彩恵りり🧚♀️科学ライター✨おしごと募集中:概ね、質問者さんの予想通りだよ。まず、これは私の記事の宣伝だけど、実は1年ほど前に、二酸化炭素と水素を代謝することで単体の炭素と水を生成する生物が3種類見つかっているんだよね!この研究でも言及されている通り、単体の炭素は炭酸塩と同じく、生態系での炭素循環に加わらない固定された炭素だとみなされるよ。単体の炭素は燃焼させる以外は化学的にも物理的にも極めて安定した物質なので、基本的に生物によって代謝されることはないからね。また、地層に埋まってもそれは同じで、半永久的に安定しているよ。石炭やチャコールに代表されるように、植物の構造を数億年間留めているものもあるし、生物の遺骸ないし老廃物や排泄物が変質して単体の炭素になったと観られるものが、最も古いものだと38億年前のものすらあるよ!これほど長期間に渡って残り続けるのは、単体の炭素が酸化反応以外において相当に安定であることを示す1つの証拠だよ。
さて、さっきは思いっきり記事の宣伝をしたけど、あれは深海にいる古細菌の代謝を調べたら単体の炭素が生じるのを見つけた、という内容だよ。深海は調べられている場所が全体に対して極めて少ないし、古細菌はまだまだ未発見種が多い上に、発見済みの種でも生態が分かっているのはごくわずかしかいないよ。そしてもちろん、海底に森林火災のような大規模な酸化現象は期待できないよ。海底火山の噴火や、熱水噴出孔のような極めて反応性の高い物質が噴き出す現場で酸化される可能性もなくはないものの、そのような現場は広い海底の中で極めて少ないと考えられるよ。そう考えると、これまで炭酸塩の文脈でのみ考えてきた炭素固定は、単体の炭素も考慮に入れないといけないかもだし、むしろこっちの方が多い可能性すらあるよ。
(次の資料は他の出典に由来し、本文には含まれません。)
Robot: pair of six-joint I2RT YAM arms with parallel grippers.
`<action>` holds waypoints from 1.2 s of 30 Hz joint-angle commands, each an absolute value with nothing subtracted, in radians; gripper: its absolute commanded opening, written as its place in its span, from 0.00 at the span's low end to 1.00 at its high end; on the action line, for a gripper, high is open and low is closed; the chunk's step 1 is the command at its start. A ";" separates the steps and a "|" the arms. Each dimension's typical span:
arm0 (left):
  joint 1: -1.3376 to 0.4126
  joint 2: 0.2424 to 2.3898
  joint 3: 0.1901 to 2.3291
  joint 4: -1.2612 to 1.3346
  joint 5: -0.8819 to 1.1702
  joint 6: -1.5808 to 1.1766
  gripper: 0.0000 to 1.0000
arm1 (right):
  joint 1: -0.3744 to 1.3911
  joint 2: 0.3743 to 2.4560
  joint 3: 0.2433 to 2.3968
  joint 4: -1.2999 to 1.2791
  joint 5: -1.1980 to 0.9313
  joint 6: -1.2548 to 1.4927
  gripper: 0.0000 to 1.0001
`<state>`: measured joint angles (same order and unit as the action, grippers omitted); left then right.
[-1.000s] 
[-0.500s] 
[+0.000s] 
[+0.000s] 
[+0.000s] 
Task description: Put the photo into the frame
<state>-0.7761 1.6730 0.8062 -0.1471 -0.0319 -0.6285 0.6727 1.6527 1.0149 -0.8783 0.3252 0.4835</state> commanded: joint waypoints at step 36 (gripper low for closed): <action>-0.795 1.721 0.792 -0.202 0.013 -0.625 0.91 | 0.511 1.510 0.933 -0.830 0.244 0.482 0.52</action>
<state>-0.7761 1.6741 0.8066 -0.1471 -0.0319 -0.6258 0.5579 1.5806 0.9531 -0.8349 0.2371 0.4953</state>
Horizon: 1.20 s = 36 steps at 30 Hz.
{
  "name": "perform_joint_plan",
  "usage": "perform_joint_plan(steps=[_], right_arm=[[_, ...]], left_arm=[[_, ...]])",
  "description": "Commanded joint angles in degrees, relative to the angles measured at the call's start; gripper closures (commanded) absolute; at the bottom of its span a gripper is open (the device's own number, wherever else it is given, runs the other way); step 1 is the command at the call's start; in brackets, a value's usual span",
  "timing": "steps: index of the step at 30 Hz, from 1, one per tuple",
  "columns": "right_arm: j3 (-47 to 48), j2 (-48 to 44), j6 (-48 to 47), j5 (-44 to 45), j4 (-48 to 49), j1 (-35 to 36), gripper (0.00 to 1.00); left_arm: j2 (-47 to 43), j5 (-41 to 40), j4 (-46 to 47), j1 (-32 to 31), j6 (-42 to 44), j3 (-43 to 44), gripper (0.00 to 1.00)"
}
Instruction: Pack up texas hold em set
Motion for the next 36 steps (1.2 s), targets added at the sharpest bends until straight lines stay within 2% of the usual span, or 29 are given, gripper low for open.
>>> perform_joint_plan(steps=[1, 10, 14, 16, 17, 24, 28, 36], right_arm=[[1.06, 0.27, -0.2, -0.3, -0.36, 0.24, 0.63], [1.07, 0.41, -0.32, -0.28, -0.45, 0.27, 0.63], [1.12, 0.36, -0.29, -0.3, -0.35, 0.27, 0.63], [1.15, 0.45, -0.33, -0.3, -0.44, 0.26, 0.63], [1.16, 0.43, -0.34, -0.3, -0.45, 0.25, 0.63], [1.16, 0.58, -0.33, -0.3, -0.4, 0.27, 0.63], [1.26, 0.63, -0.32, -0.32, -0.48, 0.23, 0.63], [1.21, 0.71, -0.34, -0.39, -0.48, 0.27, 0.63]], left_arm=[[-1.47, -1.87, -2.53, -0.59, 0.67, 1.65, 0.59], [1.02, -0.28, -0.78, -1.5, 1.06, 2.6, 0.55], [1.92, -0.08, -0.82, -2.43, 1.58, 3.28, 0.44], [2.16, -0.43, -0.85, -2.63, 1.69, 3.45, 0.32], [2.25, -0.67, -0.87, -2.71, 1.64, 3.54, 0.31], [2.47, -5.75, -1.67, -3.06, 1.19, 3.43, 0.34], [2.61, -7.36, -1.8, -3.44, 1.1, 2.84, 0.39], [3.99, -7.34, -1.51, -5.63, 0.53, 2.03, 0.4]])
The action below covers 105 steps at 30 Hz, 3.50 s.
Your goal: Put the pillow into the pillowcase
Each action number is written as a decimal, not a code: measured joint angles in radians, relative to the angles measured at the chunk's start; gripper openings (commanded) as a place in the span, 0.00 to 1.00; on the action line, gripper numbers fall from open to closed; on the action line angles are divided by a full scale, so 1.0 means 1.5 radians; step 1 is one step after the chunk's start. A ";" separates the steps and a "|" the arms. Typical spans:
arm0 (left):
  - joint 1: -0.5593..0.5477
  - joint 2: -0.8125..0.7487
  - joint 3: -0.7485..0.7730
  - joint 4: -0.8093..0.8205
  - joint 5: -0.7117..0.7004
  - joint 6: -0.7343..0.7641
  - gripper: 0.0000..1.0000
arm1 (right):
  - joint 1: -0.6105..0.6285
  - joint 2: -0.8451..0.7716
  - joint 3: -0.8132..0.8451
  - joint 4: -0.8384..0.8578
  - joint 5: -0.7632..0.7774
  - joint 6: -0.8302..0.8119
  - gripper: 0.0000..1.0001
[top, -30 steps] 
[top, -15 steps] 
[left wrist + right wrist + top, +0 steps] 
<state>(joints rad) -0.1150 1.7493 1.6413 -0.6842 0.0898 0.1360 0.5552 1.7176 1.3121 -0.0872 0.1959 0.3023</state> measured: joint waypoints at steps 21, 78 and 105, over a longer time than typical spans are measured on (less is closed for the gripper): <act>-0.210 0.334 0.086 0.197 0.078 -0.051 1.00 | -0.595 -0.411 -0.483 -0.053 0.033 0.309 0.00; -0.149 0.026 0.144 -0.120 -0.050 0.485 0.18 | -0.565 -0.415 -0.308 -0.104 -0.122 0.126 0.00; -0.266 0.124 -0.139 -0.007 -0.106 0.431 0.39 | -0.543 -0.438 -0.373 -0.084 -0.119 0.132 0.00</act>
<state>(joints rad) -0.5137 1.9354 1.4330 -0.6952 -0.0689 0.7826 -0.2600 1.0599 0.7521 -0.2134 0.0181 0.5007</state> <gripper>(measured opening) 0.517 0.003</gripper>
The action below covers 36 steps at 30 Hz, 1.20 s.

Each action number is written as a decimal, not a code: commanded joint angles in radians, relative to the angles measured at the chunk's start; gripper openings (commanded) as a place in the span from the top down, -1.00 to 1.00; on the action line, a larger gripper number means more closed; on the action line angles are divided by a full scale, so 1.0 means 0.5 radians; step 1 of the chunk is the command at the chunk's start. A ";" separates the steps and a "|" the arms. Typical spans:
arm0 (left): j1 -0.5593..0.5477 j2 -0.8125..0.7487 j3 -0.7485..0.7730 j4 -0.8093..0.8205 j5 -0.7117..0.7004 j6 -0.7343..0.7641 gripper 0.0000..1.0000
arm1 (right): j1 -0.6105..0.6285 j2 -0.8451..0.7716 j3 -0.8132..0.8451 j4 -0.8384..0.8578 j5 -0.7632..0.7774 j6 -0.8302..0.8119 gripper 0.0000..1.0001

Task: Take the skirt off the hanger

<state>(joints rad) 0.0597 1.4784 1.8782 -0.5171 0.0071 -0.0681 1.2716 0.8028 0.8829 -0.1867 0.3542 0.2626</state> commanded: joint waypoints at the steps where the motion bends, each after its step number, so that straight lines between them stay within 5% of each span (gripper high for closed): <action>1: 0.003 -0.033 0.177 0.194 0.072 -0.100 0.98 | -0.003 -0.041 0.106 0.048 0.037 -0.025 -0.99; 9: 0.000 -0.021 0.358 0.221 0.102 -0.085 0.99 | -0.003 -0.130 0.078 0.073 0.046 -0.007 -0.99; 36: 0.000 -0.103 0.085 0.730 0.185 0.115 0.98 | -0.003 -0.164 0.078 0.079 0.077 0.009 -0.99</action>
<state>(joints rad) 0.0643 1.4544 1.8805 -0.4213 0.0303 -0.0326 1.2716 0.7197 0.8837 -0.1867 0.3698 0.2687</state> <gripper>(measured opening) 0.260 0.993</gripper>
そして裏を返せば、単体の炭素を代謝する生物もまた、未発見なだけでいるかもしれないよ。もちろん、エネルギー効率の面から見ればそこまで良いものじゃないけれども、かといって炭酸塩と比べれば使えておかしくないものだし、何より単体の炭素を出す生物の量次第では、逆に利用する生物がいても全然おかしくはないね。とはいえ、今はそんなのは見つかってないので、今のところは単体の炭素と言うのは生態系から切り離された固定された炭素と考えて良いと思うんだよ。